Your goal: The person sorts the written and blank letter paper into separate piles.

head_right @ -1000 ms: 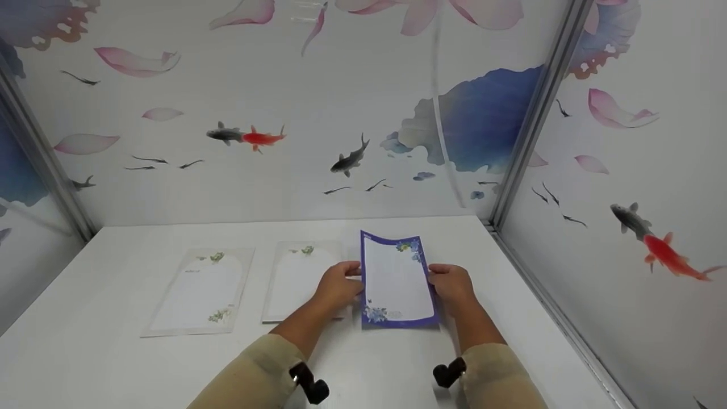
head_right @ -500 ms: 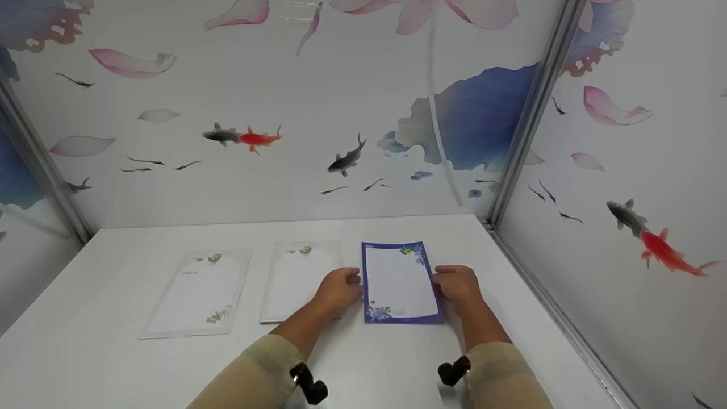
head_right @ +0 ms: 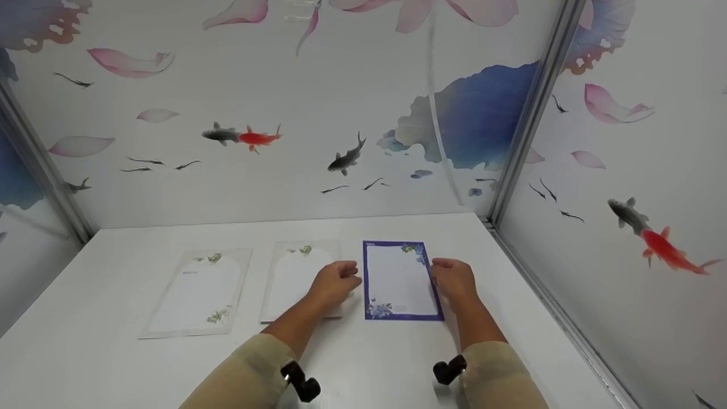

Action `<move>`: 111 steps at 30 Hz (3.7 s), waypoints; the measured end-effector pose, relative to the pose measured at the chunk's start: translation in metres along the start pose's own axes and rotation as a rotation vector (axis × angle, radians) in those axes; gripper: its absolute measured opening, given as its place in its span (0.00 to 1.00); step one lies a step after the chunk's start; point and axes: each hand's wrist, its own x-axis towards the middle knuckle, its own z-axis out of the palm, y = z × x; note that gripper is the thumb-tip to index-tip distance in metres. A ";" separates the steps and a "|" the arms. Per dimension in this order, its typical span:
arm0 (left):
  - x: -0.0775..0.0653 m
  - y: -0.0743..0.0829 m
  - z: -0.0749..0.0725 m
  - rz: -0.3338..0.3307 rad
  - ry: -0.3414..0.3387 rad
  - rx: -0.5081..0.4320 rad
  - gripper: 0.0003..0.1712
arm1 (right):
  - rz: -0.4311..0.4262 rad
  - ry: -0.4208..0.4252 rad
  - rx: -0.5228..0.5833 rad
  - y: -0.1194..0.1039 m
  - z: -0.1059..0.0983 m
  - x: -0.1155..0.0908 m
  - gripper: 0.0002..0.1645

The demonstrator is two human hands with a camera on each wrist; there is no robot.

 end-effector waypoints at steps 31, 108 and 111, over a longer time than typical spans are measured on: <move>0.004 -0.060 -0.138 -0.072 0.228 -0.152 0.32 | -0.090 -0.164 0.163 -0.060 0.138 -0.024 0.27; -0.018 -0.086 -0.143 0.209 -0.201 0.698 0.49 | -0.518 -0.475 -0.710 -0.041 0.165 -0.051 0.42; -0.017 -0.086 -0.142 0.215 -0.179 0.702 0.45 | -0.500 -0.457 -0.677 -0.041 0.166 -0.051 0.38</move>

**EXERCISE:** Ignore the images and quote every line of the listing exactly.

**COMPLETED EXERCISE:**
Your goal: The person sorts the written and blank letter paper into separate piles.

head_right @ -1000 ms: 
head_right @ -500 ms: 
head_right @ +0 ms: 

Action `<move>`: 111 steps at 30 Hz (3.7 s), waypoints; the measured end-effector pose, relative to the pose measured at the chunk's start: translation in metres along the start pose's own axes and rotation as a rotation vector (axis × angle, radians) in those axes; gripper: its absolute measured opening, given as its place in its span (0.00 to 1.00); step one lies a step after the chunk's start; point and axes: each hand's wrist, its own x-axis towards the middle knuckle, its own z-axis out of the palm, y = z × x; note that gripper is the thumb-tip to index-tip distance in metres. A ";" separates the steps and a "|" the arms. Per dimension in this order, its typical span:
arm0 (left):
  - x: -0.0775..0.0653 m
  - y: -0.0743..0.0829 m
  - z: -0.0749..0.0725 m
  - rz: -0.3338..0.3307 rad
  - ry: -0.3414..0.3387 rad
  - rx: -0.5081..0.4320 rad
  - gripper: 0.0003..0.1712
arm1 (right):
  - rz: -0.4311..0.4262 rad
  - ry: -0.4208..0.4252 rad
  - rx: -0.5228..0.5833 rad
  - y: -0.1194..0.1039 m
  - z: -0.1059..0.0983 m
  - x: -0.1155..0.0908 m
  - gripper: 0.0002..0.1645

The demonstrator is two human hands with a camera on each wrist; there is no robot.

 end-effector waypoints at steps 31, 108 and 111, over a longer time than typical spans are measured on: <move>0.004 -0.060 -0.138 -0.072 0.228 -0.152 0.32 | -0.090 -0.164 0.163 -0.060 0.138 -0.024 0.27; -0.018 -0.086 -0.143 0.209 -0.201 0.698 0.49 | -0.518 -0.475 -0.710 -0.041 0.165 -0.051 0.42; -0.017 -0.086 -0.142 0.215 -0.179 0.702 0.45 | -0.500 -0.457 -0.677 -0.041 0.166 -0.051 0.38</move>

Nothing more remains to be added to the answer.